На следующий день, в субботу, я твердо решил явиться
26
Воскресенье выдалось туманным. Деревья протягивали к сумрачному небу голые ветви; их кроны, лишенные листьев, напоминали скелеты. Вплетаясь в ритм моих шагов, били колокола ближней церкви. Вот и решетка сада. Вход заперт. Однако на листве, устилавшей еще с осени дорогу, были видны следы автомобиля – может быть, Герман снова садился за руль «такера»? Я снова повел себя как взломщик: просто перелез через ограду, спрыгнул в сад и пошел к особняку.
Его силуэт показался мне как никогда печальным, а место безлюдным. Царила полная тишина. В бурьяне лежал с жалким видом, как раненое животное, велосипед Марины. Он уткнулся заржавленным рулем в землю. Цепь его была совсем изъедена ржавчиной. Впечатление, что сюда двадцать лет никто не заходил, было полным. Передо мной стоял давно покинутый, полуразрушенный дом, в котором нет ничего, кроме старой мебели и эха прошлой жизни.
– Марина! – Я звал ее снова и снова.
Только ветер шуршал голыми ветвями. Я пошел к черному ходу, через который столько раз входил к ним в кухню. Дверь была открыта. На пустом столе лежал толстый слой пыли. Я вошел внутрь дома. Полная тишина. В портретном зале мать Марины глядела на меня ее глазами… Тишина была такой глубокой, что я вздрогнул, услышав за спиной чей-то плач.

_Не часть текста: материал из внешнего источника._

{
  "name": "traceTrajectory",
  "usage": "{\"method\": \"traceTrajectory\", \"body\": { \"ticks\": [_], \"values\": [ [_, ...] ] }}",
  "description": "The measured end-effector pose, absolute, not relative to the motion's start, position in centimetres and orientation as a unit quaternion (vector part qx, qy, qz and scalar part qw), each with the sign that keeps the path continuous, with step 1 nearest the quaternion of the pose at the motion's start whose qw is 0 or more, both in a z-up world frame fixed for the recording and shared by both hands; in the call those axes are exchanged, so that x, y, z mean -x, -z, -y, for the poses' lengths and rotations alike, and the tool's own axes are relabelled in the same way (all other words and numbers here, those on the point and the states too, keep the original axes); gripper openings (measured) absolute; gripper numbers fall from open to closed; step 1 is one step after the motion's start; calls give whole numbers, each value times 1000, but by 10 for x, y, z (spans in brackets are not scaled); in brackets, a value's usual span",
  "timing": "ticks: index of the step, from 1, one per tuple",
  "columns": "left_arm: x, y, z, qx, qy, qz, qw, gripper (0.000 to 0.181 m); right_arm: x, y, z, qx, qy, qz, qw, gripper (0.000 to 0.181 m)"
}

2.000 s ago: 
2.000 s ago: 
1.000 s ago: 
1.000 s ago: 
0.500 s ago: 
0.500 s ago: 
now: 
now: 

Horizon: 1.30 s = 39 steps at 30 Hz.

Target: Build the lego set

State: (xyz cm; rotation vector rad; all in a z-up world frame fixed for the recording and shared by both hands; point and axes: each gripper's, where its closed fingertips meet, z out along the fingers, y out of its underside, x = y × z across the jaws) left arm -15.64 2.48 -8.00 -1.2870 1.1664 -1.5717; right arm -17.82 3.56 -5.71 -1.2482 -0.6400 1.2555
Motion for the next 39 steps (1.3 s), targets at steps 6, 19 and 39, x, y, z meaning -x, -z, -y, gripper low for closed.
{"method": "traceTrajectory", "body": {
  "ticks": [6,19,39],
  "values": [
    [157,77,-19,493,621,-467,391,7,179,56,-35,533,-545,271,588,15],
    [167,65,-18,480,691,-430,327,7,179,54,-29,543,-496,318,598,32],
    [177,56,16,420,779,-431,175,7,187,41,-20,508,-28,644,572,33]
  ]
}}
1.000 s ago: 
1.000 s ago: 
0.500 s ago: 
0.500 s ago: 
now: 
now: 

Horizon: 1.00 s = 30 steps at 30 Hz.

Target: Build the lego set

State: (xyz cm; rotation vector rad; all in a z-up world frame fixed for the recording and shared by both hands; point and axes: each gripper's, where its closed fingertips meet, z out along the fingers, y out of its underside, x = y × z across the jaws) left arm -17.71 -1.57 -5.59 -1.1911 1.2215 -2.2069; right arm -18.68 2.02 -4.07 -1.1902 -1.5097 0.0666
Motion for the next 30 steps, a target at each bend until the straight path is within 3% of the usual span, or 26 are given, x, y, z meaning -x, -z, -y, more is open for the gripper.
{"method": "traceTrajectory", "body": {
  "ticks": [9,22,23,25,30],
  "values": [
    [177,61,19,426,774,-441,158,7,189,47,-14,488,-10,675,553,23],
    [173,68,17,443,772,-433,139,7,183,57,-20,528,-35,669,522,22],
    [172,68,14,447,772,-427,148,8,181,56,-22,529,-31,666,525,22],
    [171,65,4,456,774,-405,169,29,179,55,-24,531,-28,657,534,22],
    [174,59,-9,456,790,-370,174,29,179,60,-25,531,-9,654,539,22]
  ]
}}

Герман скорчился в кресле, совершенно неподвижный, как камень. Только слезы текли по лицу. Я до этого никогда не видел, чтобы мужчина, старик, так плакал. У меня похолодело внутри. Он страшно изменился с тех пор, как мы виделись последний раз, и выглядел как человек после катастрофы. Истощенный до предела. Бледный до синевы. Постаревший. Один из его элегантных костюмов, в которых я всегда его видел, теперь был грязен и мят. Я с ужасом спросил себя, сколько дней он сидит вот так. В этом самом кресле, не вставая.
Я рухнул на колени рядом с креслом, схватил его за руки.
– Герман…
Руки были такими холодными, что я испугался. Словно очнувшись, старый художник вдруг обнял меня, дрожа, как потерявшийся ребенок. У меня пересохло в горле, говорить я не мог. Голова пылала. Я обнял его тоже, он плакал, уткнувшись мне в плечо. Я думал о его болезни. Гадал – не объявили ли ему врачи последний приговор, не потерял ли он последнюю надежду, которая еще оставалась у него в эти месяцы, и еще я спрашивал себя: где Марина, почему ее нет?..
Старик вдруг поднял лицо и посмотрел мне в глаза. Этого было достаточно. Правда вошла мне в подреберье, как кинжал. Мечты, которые давали мне силу жить, рухнули. Ясность была столь ужасной, что я никак не мог выдохнуть.
– Где Марина? – проговорил я непослушными губами, зная ответ.
Герман не смог выговорить. Взгляд его сказал мне все – что постоянные визиты к врачам в Сан-Пабло были не для него. Что доктор из Ла-Паса лечил не Германа. Что радость старика после возвращения из Мадрида относилась не к его здоровью, а к здоровью самой Марины. И что она обманывала меня с самого начала.